扭头,我就去预约了流产。
帮我做手术的医生看着我惨白的脸色,忍不住开口问,“你老公呢?他不陪你来么?”
心头蔓延上苦涩,我无奈地摇了摇头,“我一个人可以的。”
从前哪怕是我手破了个皮,任晏深都心疼得不行,拉着我就要去医院。
可现在他只会忙着陪别的女人。
躺在冰冷的手术床上,感受器械在我的身体里乱搅。
我还是控制不住地落泪。
出了手术室的门却正好撞见任晏深的秘书,他瞥了一眼我手上的流产报告,连忙拉住我,“夫人,这事任总知道吗!”
我不想多事,就点了点头。
可转过身还是听见秘书给任晏深打电话。
“任总,夫人来医院流产,现在看起来......”
“任总,你想给儿子取个什么名字啊。

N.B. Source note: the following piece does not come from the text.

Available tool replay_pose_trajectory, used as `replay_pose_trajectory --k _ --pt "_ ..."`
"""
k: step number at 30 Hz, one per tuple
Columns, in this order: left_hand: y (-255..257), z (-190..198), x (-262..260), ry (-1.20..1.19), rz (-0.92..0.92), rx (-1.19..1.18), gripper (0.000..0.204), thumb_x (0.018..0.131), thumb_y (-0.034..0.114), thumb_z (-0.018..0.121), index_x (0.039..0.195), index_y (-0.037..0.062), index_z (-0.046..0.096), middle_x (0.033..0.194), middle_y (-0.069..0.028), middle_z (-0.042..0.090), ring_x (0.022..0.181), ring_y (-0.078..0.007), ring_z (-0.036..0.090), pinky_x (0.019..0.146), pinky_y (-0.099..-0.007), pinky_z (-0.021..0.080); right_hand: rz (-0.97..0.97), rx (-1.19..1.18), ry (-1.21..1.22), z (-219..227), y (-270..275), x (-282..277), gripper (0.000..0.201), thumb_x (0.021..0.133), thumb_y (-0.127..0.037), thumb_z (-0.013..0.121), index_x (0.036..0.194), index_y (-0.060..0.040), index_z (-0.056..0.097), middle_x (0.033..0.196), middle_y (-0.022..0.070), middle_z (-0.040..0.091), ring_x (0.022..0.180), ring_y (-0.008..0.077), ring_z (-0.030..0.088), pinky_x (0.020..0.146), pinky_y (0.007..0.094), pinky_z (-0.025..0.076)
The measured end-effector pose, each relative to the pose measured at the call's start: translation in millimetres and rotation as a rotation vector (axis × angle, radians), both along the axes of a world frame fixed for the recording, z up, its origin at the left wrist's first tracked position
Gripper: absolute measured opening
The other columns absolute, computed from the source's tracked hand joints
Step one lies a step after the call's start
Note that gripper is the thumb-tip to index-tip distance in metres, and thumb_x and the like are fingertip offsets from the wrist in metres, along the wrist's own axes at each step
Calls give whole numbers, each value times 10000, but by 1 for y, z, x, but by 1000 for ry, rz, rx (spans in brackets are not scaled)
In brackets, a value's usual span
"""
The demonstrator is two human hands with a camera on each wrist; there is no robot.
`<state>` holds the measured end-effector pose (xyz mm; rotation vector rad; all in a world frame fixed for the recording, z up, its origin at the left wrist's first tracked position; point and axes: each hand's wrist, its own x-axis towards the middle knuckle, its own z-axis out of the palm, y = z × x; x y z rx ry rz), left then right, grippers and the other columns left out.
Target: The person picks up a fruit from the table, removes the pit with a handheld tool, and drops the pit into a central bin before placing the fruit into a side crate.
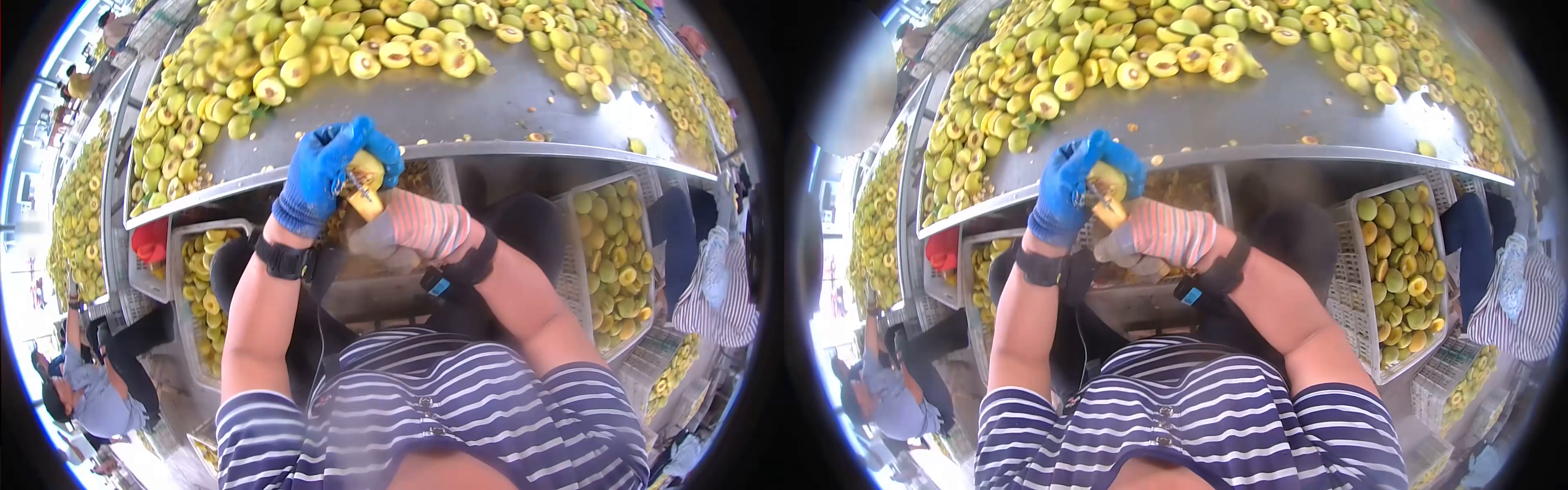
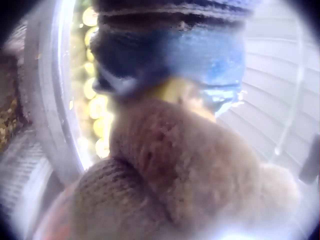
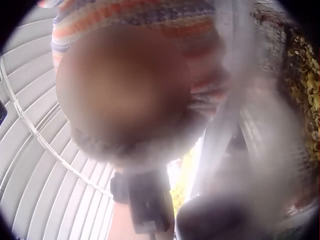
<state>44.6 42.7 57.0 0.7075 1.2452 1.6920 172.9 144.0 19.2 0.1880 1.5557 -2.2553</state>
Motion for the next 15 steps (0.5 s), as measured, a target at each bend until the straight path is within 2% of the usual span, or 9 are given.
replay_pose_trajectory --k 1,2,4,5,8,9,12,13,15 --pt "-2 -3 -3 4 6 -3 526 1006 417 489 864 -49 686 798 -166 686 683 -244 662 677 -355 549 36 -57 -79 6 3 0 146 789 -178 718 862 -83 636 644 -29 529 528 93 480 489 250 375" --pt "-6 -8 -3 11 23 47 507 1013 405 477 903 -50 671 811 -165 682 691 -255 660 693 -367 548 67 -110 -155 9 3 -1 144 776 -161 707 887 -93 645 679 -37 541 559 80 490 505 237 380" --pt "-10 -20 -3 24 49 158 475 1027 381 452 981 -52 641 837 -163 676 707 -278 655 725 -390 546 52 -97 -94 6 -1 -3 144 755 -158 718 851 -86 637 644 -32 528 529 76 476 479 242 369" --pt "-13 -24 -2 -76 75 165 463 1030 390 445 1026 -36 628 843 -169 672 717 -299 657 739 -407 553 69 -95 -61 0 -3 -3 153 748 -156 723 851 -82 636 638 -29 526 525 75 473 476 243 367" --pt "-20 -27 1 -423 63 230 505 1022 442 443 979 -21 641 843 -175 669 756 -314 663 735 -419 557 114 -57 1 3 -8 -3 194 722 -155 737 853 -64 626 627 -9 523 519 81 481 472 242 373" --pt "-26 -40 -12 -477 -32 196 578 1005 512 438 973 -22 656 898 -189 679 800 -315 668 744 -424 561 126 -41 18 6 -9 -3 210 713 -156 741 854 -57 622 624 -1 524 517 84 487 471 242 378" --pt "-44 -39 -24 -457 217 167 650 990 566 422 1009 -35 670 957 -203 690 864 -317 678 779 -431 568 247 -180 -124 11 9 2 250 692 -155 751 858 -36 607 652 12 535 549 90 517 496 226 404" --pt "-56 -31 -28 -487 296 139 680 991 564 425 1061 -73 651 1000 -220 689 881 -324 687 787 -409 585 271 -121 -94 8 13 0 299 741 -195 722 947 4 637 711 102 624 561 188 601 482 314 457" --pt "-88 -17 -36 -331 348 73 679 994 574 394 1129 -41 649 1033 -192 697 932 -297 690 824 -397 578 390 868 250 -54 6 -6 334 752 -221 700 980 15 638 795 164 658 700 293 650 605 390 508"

”
两道声音同时响起,任晏深以为秘书在汇报工作,不耐烦地说,“随便,我忙着呢,别烦我。”
还不等回到家,我就接到了任晏深的短信,通知我去一个饭局。
包厢里,他垂眸把玩着打火机,脸色阴沉,整个人都散发着寒意。
我们谁都没有先开口。
终于,他抬头看我,双眼血红。
“为什么?”
我心中一颤,还以为他发现了我流产的事情。
却听到他咬牙切齿地问,“意浓怀胎八月,你给她p遗照,是想让她一尸两命么?”
“孟瑶,你什么时候变得这么让我陌生了?”
看着他痛心疾首的样子,我忍不住冷笑。
从前说会无条件相信我的人,现在问都不问就给我扣上恶毒的帽子。
他叹了口气,拉住我的手。
“瑶瑶,我发誓,我对她一点别的想法都没有。”
“我只是想要负责而已,再说你又生不了孩子,让她替你生一个,难道不好么?”
说话间他妈妈推开包厢门走进来,见到我立刻拉下来脸。